During that time in 2003, the train track closest to where I lived was under repair, and for a couple of weeks there, there was a bus that was being run to take care of the passengers that had to go that way. There was no road that ran roughly parallel to the line, and so the route that the bus had to make to get to all the little stations here in the foothills of the Alps in southern Bavaria was very circuitous. (A long and winding road! Ha!) I rode in the bus, my little portable CD player with me, in awe of the scenery around, the mountains in the distance, the hills, the farms, the roadside shrines, and the gentle warmth of the sun illuminating the green and orange and red as if it were stained glass. The juxtaposition of that beauty with the knowledge that the man singing into my ears had taken his life just a few days before was hard to process.

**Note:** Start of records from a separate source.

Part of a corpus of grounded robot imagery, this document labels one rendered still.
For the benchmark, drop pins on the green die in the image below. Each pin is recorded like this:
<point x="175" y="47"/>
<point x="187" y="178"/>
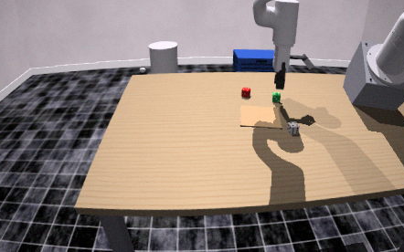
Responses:
<point x="276" y="97"/>

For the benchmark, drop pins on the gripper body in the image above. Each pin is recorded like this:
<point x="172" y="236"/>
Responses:
<point x="282" y="54"/>

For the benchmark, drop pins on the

Over at Pleximama, she recently wrote a post entitled “Say Yes”, which has nothing to do with Elliott Smith, even though that’s the name of one of his best-known songs. The post is worth a read, but talks about how we should “say yes” to God where we are because He loves us as we are. Crazily enough, “Say Yes” by Elliott Smith has a little of that same theme; by his standards, a “happy” song, about the hope that comes with a girl who he’s surprised may love him despite being “damaged bad at best”. The common thread here is that when one can accept being loved as one is, the change in perspective that a person has is nothing less than life-altering, and with God, that love is eternal.
It’s heartbreakingly sad that there are so many people who do succumb to the darkness, as Smith apparently did. I felt that sadness riding the bus that day, and as much as there are things that I really do like about Smith’s music, even his Beatles’ covers are sometimes hard for me to listen to because he does seem to color him with the sadness he carried.
Nineteen years have now passed since Smith’s death on the 21st of October, 2003. He was 34 then. I’m close to a decade past that age, and neither time nor age have made any of it any less sad. I think of his songs that I know from time to time, but on some level, they’re connected now to listening to AFN at odd hours and riding on that replacement bus through the fall colors all those years ago.